Gelin, bakın bakalım Hollanda nasıl dünya tarım devi olmuş? 

Diyelim… 

Türkiye’de lale yetiştireceksiniz, ne yaparsınız? 

Arazi alıp, gidip dikersiniz. 

Size kimse yardımcı olmaz mı? 

Belki dayıoğlu- teyzekızı filan. 

Yol gösteren birileri olmaz mı? 

Yaşıyorsa dede-amca filan… 

Hollanda’da bu iş nasıl oluyor? Yazayım… 

Araziyi aldınız. Öyle kafanıza göre “şunu dikeceğim” demekle olmuyor. 

Önce tarım arazinizin kayıtlı olduğu kooperatife gidiyorsunuz! 

“Ne kooperatifi? Nerde serbest piyasa” filan deme, o seni kandırmak için söyleniyor. 

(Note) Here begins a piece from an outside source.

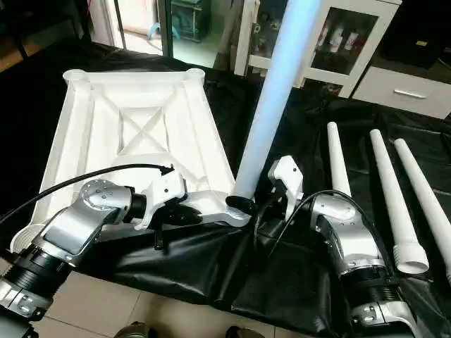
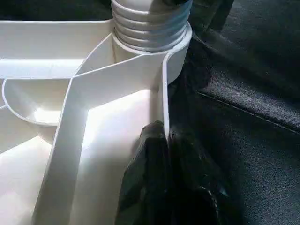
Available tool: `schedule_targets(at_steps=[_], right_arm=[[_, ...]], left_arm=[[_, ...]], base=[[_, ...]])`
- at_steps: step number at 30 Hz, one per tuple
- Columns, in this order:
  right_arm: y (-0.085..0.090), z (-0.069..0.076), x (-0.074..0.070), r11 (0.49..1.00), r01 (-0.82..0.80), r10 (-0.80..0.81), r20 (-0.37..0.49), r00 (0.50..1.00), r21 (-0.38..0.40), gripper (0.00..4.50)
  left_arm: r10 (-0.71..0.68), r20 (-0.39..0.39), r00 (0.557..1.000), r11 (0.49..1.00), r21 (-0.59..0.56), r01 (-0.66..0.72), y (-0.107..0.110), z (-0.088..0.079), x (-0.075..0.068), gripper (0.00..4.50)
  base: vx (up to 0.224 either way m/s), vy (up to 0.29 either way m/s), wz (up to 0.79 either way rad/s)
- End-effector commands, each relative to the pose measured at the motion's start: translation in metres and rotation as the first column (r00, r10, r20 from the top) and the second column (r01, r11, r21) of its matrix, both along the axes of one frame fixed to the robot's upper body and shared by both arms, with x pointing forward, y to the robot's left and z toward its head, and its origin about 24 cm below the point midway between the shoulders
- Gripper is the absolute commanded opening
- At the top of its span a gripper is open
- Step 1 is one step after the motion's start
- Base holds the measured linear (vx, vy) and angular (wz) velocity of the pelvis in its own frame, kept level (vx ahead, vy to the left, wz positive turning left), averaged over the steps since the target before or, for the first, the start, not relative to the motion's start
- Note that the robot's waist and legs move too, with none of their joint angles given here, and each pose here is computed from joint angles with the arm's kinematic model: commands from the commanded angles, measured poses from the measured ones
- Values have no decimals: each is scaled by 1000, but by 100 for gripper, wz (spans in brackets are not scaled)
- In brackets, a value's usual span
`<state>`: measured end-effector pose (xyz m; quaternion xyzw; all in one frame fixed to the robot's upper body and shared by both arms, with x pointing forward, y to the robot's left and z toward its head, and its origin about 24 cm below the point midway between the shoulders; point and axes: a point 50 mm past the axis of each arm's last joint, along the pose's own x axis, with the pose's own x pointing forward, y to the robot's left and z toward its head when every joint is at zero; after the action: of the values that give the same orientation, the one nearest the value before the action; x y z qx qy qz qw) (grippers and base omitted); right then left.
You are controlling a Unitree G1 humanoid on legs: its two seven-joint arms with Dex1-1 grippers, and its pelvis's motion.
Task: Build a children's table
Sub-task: Rotate leg to tighten
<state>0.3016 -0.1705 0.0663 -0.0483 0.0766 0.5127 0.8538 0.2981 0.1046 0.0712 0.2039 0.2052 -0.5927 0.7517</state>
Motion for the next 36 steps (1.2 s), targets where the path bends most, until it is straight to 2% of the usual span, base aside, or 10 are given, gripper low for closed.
schedule_targets(at_steps=[1, 9, 16, 19, 24, 28, 29, 30, 33, 36], right_arm=[[-4, 5, 1, 1000, 10, -10, 21, 1000, 5, 270], [-4, 3, 0, 1000, 4, -4, 8, 1000, 1, 205], [-4, -4, -1, 998, 62, -62, -20, 998, -1, 197], [-1, -15, -3, 988, 156, -156, -31, 987, -13, 197], [15, -35, 5, 883, 468, -468, -85, 880, -18, 196], [27, -43, 15, 775, 629, -631, -98, 770, -50, 196], [27, -43, 15, 775, 629, -631, -98, 770, -50, 196], [41, -46, 22, 722, 689, -690, -112, 715, -58, 196], [61, -41, 27, 725, 689, -686, -121, 717, -25, 196], [66, -38, 28, 723, 691, -686, -126, 716, -9, 196]], left_arm=[[-68, 11, 998, 997, -26, 68, -12, 7, -4, 0], [-67, 10, 998, 997, -25, 67, -12, 7, -3, 0], [-26, 10, 1000, 999, -21, 27, -12, 5, 0, 0], [71, 37, 997, 997, -16, -70, -14, 5, 12, 0], [298, 61, 953, 954, -58, -295, -33, 16, 40, 0], [387, 70, 919, 921, -82, -381, -51, 24, 52, 0], [387, 70, 919, 921, -82, -381, -51, 24, 52, 0], [415, 89, 905, 908, -100, -407, -69, 30, 57, 0], [419, 97, 903, 905, -122, -407, -87, 37, 59, 0], [423, 99, 901, 904, -120, -411, -89, 37, 60, 0]], base=[[0, 0, 0], [0, 0, 0], [0, 0, 0], [0, 0, 0], [0, 0, 0], [0, 0, 0], [0, 0, 0], [0, 0, 0], [0, 0, 0], [0, 0, 0]])
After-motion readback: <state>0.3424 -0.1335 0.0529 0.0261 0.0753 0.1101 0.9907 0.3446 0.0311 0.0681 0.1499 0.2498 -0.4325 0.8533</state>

“Hollanda gibi kapitalist ülkede kooperatif olur mu” diye hiç sorma. 

Neyse. 

Kooperatif yetkilisi sana “arazinizde şu ürünleri yetiştireceksiniz” diye bir-iki alternatif sunacak. “Olur mu? Geçen yıl hıyarın kilosu kaç liradan satıldı, ben hıyar ekeceğim” filan deme, dinlemezler. 

Bir ürünü seç! Ben ayrıca “ek olarak şunları da dikeyim” filan deme, izin yok. 

Tek ürünü seçtin… 

Yetkili ürün maliyetlerini/giderlerini hesaplıyor. İstiyor ki, hasat sonunda başına ne geleceğini bil! Tahmini bilançoyu aldın. Bu arada, paran yeterli değilse borç veriyorlar. 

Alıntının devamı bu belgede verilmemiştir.